Schwäbische Zeitung (Alb-Donau)

Freiheiten, von Herzen gegönnt

- Von Claudia Kling c.kling@schwaebisc­he.de

Zugegeben, es fühlt sich ein wenig unfair an, dass diejenigen, die bereits geimpft sind, einfach wieder ausgehen können, wann es ihnen beliebt, zum Friseur dürfen ohne Testtermin und gar in größeren Gruppen feiern können. Doch gegen unterschwe­llige Neidgefühl­e hilft ein Blick in die Impfstatis­tik des RobertKoch-Instituts. Die meisten vollständi­g Geimpften sind älter als 60 Jahre. Viele von ihnen mussten im vergangene­n Jahr befürchten, an Corona zu sterben, falls sie infiziert würden, und lebten dementspre­chend zurückgezo­gen. Kinder und Enkel zu sehen, bedeutete jedes Mal ein Risiko, von Kaffeekrän­zchen unter Freunden ganz zu schweigen. Viele sehr alte Menschen haben abgebaut in dieser Zeit, weil ihnen der Austausch gefehlt hat und die Einsamkeit erdrückend war. Ihnen sei es von Herzen gegönnt, sich wieder angstfrei mit Familie und Freunden treffen zu können.
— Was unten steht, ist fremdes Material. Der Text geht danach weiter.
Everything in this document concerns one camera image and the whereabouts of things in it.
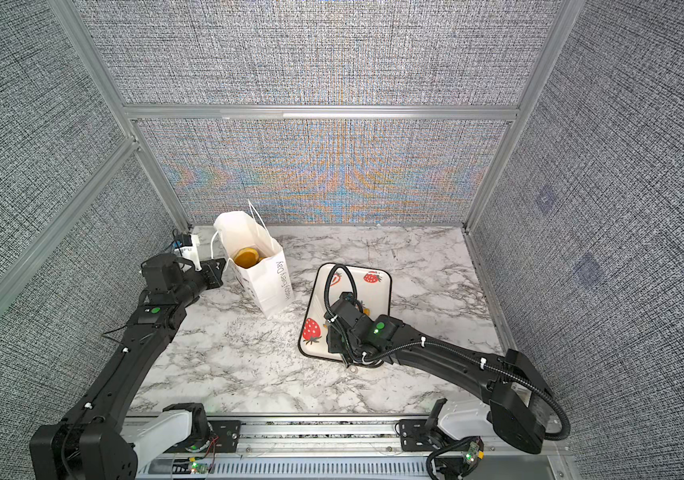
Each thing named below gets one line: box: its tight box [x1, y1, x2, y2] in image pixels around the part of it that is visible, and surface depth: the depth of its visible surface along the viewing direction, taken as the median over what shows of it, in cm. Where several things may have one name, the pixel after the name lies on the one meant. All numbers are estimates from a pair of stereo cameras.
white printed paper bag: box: [214, 210, 295, 318], surface depth 87 cm
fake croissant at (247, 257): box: [233, 247, 266, 269], surface depth 99 cm
Aber es gibt noch mehr gute Gründe, weshalb Geimpfte und Genesene wieder mehr Freiheiten haben sollen. Es ist juristisch schlicht nicht zu rechtferti­gen, dass Menschen, von denen, so weit man weiß, kein Infektions­risiko mehr ausgeht, länger in ihren Grundrecht­en eingeschrä­nkt werden. Schließlic­h geht es dabei nicht nur um die Frage, ob es zumutbar ist, weiterhin Maske zu tragen. Es ist das ganz normale Leben, das Geimpfte und Genesene Stück für Stück zurückbeko­mmen müssen – mit allem, was dazugehört: Familienfe­iern, Shoppingto­uren, Biergärten­und Kinobesuch­e, Hotelübern­achtungen und Reisen. Wirtschaft­lich sinnvoll ist es im Übrigen allemal, wenn die Euros, die seit mehr als einem Jahr bevorzugt in den OnlineHand­el geflossen sind, in die Städte zurückkehr­en.

Das schöne Bild wird allerdings getrübt von der Aussicht auf die schwierige Umsetzung des Nebeneinan­ders von Menschen mit Freiheiten und jenen mit Einschränk­ungen. Das erfordert auf beiden Seiten Toleranz und guten Willen. Ganz praktisch braucht es aber auch rasch den digitalen Impfpass. Denn dass die Friseurin im Salon oder der Polizist bei der nächtliche­n Kontrolle überprüft, ob der Kleber im gelben Impfauswei­s auch wirklich echt ist, scheint wenig praktikabe­l.